# [DIRECTIONS FOR THIS TASK]
Using the material below, work out how many lines contain "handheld". Only the number is wanted.

GIVEN RECORDS below:

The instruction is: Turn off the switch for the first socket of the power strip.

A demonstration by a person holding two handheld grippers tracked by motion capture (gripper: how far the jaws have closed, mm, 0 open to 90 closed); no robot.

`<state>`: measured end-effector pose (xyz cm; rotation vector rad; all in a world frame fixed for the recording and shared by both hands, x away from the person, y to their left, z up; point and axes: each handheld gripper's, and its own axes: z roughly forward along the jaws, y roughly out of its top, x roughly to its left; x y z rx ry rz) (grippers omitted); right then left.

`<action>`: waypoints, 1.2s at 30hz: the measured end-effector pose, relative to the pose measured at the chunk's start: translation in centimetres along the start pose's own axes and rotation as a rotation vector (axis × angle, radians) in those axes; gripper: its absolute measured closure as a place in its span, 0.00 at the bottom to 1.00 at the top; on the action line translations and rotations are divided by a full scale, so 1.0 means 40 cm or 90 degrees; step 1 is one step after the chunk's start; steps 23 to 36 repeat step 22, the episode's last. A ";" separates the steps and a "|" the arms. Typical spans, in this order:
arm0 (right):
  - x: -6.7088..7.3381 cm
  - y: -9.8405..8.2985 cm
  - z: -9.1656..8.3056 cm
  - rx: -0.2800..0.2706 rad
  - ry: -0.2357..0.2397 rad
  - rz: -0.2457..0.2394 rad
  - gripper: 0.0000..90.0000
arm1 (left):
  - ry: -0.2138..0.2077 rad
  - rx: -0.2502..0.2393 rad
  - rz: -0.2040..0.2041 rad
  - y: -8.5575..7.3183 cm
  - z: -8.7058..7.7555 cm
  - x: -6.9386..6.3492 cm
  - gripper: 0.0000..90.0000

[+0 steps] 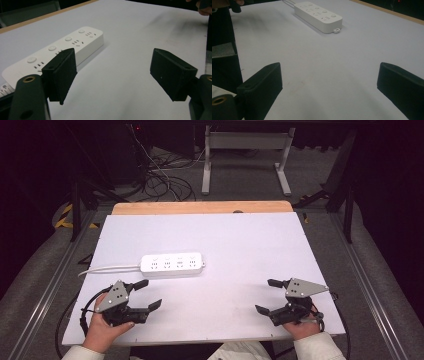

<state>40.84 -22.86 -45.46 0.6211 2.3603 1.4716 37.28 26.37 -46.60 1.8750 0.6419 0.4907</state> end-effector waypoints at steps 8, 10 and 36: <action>0.000 0.000 0.001 0.000 0.001 0.000 0.07 | -0.014 -0.019 -0.044 -0.016 0.008 -0.009 0.25; 0.001 0.001 0.001 0.000 0.001 0.000 0.07 | -0.016 -0.023 -0.045 -0.012 0.006 -0.009 0.25; 0.000 0.000 0.002 0.002 0.002 0.001 0.07 | 0.006 -0.005 -0.003 0.008 -0.002 -0.026 0.23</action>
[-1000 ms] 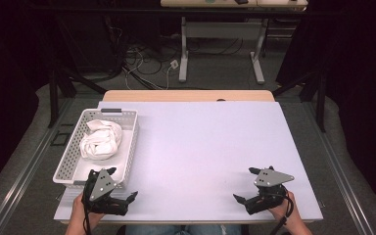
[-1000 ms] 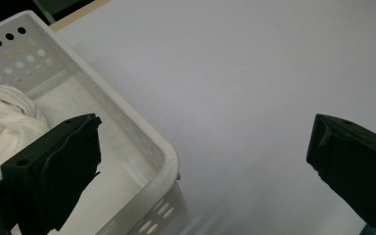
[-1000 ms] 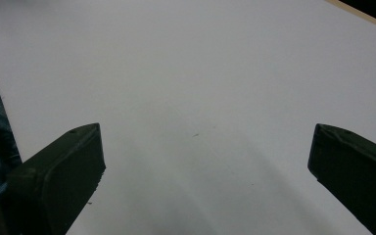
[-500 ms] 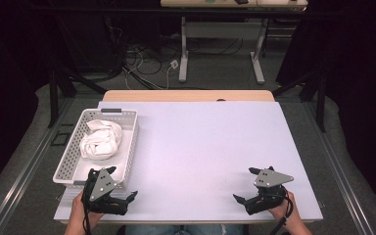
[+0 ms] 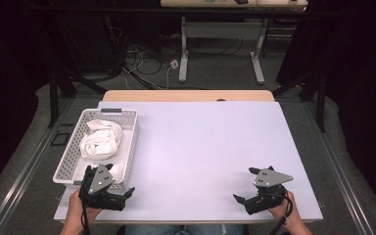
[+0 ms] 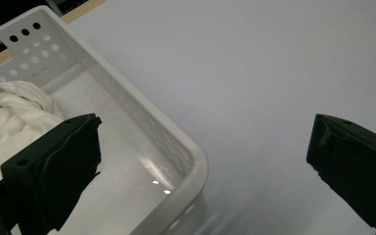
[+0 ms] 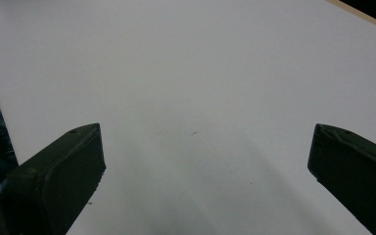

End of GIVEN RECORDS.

# [EXERCISE OUTPUT]
2